Strangely, this year, I had no idea what to wish for on my birthday. Or what present I wanted. It wasn't because I had everything or that I was satisfied with what I had. There were things I wanted, but I just couldn't think of anything that was feasible. However, now, at this very moment, I wish it was my birthday so I could make my birthday wish over again. Because now, I have something I want to wish for. Something I really really want.
I recently applied for a part time job at SISTIC call centre and I'm afraid I won't get it. It wasn't the best interview I've done. The interview for the F1 job was much better. There were so many things I wanted to say but somehow, I didn't. One of my friends who applied already got the call and there's just 2 of us (including me) waiting for the call.

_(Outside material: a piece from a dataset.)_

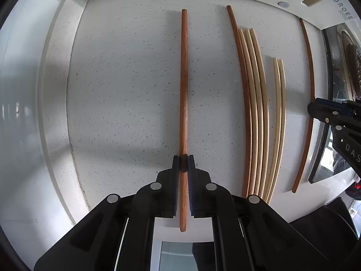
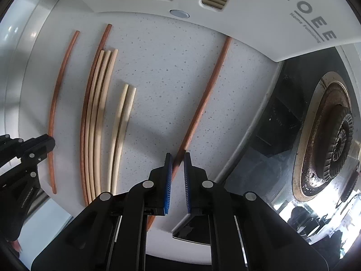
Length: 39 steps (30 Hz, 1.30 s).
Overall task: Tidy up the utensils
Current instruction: 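Lift both reddish chopsticks upright and carry them over the white holder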
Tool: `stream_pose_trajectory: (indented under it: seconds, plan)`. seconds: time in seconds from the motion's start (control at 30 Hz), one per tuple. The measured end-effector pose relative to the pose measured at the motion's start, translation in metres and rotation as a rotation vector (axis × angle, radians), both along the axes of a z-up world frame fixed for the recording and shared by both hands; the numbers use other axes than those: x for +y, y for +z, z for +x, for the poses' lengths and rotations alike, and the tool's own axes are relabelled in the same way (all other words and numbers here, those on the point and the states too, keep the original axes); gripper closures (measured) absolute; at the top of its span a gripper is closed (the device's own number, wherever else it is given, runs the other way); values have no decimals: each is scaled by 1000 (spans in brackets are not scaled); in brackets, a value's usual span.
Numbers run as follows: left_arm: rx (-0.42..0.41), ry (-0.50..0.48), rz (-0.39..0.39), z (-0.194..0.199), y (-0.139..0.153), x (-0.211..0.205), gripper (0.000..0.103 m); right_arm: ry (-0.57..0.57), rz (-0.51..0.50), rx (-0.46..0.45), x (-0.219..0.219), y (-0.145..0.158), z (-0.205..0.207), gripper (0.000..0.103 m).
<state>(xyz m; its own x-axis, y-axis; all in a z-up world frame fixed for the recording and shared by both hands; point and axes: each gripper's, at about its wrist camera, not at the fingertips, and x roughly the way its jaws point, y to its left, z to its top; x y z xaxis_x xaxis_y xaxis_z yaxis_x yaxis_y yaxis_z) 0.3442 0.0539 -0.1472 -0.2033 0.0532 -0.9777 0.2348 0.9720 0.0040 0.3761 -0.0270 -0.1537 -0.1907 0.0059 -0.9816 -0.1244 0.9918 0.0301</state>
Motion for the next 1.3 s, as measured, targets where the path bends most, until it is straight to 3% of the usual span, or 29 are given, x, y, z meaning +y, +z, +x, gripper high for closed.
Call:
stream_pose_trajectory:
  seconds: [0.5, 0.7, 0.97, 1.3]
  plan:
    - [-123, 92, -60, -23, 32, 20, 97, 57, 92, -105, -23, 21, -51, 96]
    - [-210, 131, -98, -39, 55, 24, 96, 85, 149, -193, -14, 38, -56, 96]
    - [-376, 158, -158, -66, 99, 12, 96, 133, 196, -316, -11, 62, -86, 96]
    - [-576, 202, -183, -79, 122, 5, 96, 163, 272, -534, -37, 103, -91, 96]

Well, as much as I've been told it should be fine considering I've got a "history" with them, I still feel unsure. I want this job. I need this job. It may be the thing I've been looking for. Something that will add colour to my otherwise boring boring life. Something that gives my life meaning. I'm hoping that I get the job.
I've been told that if you need a job to give you a life, you either need a new job or a new life. But since I don't have an existing job, therefore I need a new life. But to get a new life, I need a job. It's contradicting on so many levels. But it still doesn't change the fact that I want this job so bad. For reasons that even I'm not sure why. I just know that I feel very strongly about this.
I'm crossing my fingers and doing everything I can to try and remain calm. But I'm usually a glass half empty person and my thoughts just run wild. I'm desperately hoping. I'm desperately wishing. And now I'm out of options, wrecked with uncertainty and fear and I have no idea what to do. Except to wait. Which is the worst part.
We don't wish for the easy stuff. We wish for big things. Things that are ambitious, out of reach. We wish because we need help and we're scared and we know we may be asking too much. We still wish, though, because sometimes they come true.